“末將徐飛羽,見過血衣軍神!”
三百赤鱗軍中,突然有一人翻身下馬,走近淩天,單漆跪地,語氣激動的大喝道。
淩天揉了揉腦袋,卻是不記得有這號人物。
“末將曾於一年前在褚中郎將手下當差,遠遠瞻仰過軍神一眼!”
如此近距離的與淩天說話,徐飛羽激動至極,聲音都有些顫抖。
淩天長長的哦了一聲,雖然還是記不得什麽,卻相信了徐飛羽的話。
他伸出雙手扶起徐飛羽,笑著道:
“原來如此,卻不知飛羽兄弟,為何在此,還圍了我的族人?”
徐飛羽一聽,突然想起,好像圍住的那幫人,是都姓淩!
噗通一聲,徐飛羽再次下跪,顫聲道:
“末將不知他們是軍神的族人,隻是聽從周擎命令。末將該死!”
淩天微笑,語氣溫和,再次將徐飛羽扶起,勸慰道:
“這不怪你,軍令如山。飛羽兄弟,切不可暴露我的身份。”
徐飛羽激動的點了點頭,能得到軍神認可,是大漢軍人的無上榮耀!
“還不讓開!軍神大人,是否需要我等護送?”
淩天擺了擺手,淡然道:
“飛羽兄弟好意,我心領了。但是,無論赤鱗血衣,俱是大漢天軍,所行之事,也該是保家衛國,拓土開疆,區區北芒城主,焉敢私事調之?”

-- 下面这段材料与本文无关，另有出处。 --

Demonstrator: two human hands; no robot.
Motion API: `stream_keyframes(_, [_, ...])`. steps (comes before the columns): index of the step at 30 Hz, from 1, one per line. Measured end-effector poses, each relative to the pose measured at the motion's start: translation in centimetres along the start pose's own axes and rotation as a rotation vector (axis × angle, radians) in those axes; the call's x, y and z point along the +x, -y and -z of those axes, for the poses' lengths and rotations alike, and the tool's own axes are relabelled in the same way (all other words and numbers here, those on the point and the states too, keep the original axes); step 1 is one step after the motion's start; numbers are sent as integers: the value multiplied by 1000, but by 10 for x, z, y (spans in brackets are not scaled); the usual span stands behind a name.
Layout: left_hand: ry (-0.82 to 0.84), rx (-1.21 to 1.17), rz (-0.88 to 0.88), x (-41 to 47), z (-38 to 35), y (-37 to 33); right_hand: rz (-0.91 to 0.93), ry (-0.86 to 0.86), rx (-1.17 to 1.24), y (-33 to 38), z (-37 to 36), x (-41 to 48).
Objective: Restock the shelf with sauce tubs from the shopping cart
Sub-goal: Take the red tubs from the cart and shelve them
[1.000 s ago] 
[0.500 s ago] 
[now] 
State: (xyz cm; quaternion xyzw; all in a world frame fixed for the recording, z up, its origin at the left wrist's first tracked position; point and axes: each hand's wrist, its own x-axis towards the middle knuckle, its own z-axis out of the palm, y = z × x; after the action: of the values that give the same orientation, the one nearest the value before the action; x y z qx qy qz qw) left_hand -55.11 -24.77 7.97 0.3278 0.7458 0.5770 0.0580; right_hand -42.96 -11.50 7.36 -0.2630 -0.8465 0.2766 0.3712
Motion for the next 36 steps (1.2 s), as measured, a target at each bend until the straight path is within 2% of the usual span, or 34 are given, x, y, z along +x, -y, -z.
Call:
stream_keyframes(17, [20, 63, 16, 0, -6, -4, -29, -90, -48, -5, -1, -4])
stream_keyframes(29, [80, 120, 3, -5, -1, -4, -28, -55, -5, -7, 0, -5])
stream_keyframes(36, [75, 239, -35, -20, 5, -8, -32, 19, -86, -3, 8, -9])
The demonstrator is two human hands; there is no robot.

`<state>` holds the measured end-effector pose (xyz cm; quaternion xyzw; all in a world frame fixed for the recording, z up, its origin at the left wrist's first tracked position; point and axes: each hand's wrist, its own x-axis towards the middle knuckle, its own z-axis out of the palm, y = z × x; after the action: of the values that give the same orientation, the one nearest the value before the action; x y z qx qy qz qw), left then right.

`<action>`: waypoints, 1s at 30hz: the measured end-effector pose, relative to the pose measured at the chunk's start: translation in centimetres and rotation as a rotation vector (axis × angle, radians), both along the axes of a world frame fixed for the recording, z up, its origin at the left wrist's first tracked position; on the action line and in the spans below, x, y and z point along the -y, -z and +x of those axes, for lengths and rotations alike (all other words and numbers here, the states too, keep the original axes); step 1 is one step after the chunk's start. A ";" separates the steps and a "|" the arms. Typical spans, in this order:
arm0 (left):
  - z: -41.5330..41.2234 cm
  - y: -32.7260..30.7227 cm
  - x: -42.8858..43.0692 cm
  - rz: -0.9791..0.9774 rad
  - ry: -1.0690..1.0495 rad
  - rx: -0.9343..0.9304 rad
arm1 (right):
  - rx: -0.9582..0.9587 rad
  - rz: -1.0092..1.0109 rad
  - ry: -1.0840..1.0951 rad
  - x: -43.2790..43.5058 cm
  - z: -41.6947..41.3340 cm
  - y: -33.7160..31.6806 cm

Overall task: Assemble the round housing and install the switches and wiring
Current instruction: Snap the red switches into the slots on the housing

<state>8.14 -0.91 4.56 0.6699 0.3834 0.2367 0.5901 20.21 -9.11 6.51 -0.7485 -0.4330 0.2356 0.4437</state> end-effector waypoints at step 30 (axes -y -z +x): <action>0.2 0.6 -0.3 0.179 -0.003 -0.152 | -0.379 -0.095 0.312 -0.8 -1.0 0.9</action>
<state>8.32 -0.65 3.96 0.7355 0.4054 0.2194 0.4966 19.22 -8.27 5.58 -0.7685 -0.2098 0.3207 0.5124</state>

徐飛羽一怔,麵色躁紅,但得到血衣軍神當年訓斥,卻又覺得榮耀,立刻整肅儀容,頓槍沉喝:
“軍神訓誡,末將銘記在心!”
淩天點了點頭,看著赤鱗軍整齊的退去,不由懷念起遠在羅刹海邊駐守的十萬血衣軍。
“淩天大哥!”
九十七位淩家兒郎目瞪口呆的看完了這一切,俱都熱血沸騰,淩晨更是走上前來,激動的熱淚盈眶。
淩天皺眉,將淩晨扶起,緩緩道:
“我淩家男兒,流盡鮮血不流淚,隨我回去,你們吃過的苦,受過的罪,當由你們一一討回!有信心嗎?”